The report entitled “Housing is Critical Infrastructure” documents a national "underbuilding gap" of around 6 million housing units which began in 2001.

These findings have been featured in several high-profile discussions this summer as lawmakers nationwide attempt to hash out a larger infrastructure improvement program.

Like roads and bridges, new housing must be an integral part of any national infrastructure plan. It is not a utility that everyone uses, but as a long-term asset, it provides the financial underpinnings for that system.

Just as homeownership directly benefits families with a pathway to long-term prosperity, it also generates tax revenue to support the community.

The simplest answer is to build more houses. But homebuilding is a business that operates on pinpoint budgeting accuracy. Build too much product at your peril.

If demand slips even slightly, it can cost you. So far in 2021, the terrible winter weather, rising building material prices and labor shortages have combined to make this inexact science even more uncertain.

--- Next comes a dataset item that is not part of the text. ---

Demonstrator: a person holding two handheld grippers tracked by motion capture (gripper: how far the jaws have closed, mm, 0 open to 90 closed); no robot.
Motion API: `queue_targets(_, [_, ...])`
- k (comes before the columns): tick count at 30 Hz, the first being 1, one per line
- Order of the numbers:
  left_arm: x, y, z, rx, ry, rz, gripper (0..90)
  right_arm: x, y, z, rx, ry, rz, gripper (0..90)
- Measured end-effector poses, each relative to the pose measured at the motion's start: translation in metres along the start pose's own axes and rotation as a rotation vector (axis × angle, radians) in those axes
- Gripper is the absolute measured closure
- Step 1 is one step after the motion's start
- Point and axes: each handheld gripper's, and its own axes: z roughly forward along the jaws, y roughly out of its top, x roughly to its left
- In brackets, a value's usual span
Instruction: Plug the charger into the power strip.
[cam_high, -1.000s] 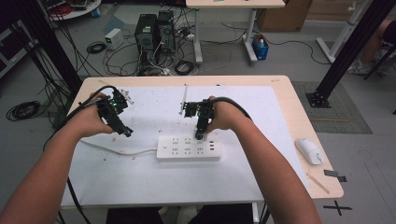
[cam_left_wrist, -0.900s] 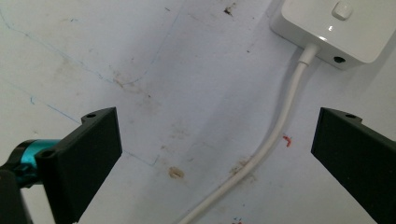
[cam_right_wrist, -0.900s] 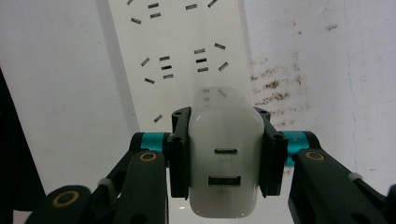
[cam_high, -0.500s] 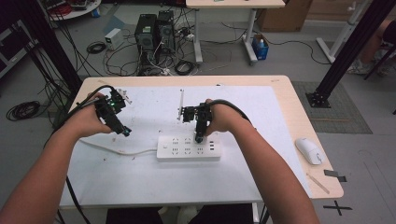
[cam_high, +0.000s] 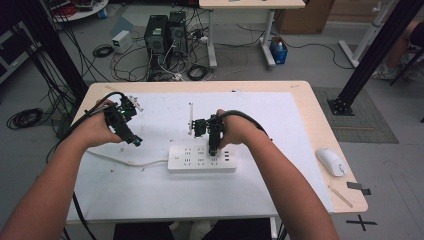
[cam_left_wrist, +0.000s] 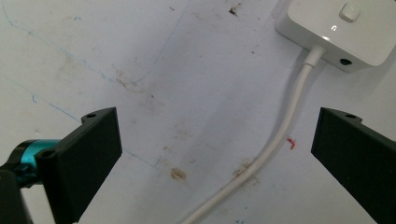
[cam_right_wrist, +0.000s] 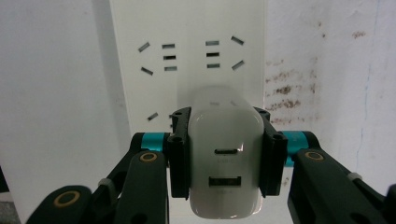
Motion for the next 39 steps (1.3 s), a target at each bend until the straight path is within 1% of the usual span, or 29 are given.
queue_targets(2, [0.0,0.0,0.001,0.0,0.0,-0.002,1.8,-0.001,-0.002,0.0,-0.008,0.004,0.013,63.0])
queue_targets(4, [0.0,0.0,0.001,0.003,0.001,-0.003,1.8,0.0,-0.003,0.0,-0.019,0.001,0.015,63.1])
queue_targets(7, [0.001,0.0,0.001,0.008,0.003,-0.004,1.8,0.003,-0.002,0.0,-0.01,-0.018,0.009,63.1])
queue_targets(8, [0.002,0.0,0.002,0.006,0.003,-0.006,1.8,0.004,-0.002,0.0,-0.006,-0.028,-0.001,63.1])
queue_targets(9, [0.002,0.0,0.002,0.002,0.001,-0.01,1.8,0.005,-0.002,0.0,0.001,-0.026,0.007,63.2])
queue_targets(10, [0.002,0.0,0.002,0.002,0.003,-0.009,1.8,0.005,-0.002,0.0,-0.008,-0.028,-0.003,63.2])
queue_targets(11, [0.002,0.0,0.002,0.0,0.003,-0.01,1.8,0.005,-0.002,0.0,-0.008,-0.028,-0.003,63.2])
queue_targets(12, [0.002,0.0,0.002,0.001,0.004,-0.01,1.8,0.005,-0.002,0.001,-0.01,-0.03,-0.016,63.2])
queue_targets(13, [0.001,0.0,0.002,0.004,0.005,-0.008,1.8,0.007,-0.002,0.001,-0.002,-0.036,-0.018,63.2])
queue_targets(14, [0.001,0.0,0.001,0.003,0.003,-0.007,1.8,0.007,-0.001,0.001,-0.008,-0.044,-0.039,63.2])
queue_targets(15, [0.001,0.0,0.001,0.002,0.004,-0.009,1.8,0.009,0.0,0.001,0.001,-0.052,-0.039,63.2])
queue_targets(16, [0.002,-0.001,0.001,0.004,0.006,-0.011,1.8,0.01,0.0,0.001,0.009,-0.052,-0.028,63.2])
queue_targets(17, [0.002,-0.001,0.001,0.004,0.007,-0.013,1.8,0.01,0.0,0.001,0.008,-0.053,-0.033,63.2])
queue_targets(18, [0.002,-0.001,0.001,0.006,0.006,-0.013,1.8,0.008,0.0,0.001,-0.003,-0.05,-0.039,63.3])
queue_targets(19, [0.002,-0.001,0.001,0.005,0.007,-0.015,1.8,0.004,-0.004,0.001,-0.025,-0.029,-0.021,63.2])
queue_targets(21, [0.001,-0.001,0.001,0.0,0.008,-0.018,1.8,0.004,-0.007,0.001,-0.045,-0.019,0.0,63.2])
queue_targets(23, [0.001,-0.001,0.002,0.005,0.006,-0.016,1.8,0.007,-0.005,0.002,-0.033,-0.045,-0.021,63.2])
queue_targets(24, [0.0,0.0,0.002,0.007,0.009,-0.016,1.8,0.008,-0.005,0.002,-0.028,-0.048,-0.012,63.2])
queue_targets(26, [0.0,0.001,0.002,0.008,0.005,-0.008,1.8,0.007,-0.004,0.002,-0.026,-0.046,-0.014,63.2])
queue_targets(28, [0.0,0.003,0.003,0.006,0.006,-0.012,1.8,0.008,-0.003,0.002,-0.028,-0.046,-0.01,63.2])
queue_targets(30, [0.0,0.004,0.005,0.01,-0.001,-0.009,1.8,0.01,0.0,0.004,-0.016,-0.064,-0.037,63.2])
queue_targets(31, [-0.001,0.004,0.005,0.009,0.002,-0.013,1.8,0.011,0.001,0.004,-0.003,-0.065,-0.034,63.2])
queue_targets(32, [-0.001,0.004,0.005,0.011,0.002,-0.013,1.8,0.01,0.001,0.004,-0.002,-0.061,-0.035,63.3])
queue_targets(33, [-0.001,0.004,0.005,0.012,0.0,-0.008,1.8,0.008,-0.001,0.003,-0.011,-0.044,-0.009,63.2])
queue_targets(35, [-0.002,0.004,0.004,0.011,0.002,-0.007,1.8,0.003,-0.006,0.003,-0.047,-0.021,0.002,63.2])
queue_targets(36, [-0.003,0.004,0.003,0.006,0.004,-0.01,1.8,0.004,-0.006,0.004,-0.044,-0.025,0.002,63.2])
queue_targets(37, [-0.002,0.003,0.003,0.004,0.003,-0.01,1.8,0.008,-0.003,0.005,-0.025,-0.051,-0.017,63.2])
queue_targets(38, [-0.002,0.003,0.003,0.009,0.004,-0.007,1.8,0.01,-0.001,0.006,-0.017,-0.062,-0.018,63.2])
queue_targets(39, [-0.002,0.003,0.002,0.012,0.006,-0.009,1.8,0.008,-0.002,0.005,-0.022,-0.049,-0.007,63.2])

The slower pace of new construction reflects this heightened level of caution, as builders wrestle with whether to ramp up production of affordable units or build bigger homes at higher prices in hopes of offsetting last year’s setbacks.

Even with consistent growth in builder activity, most housing markets can still expect the number of homebuyers to outpace inventory.

As such, high home prices continue to be a sticky wicket for an increasing number of potential buyers. The Mortgage Bankers Association is projecting a sizeable decline in new home sales for the rest of the year.

With fewer homes available lower price tiers, many people are being priced out of the market, further exerting upward pressure on loan balances.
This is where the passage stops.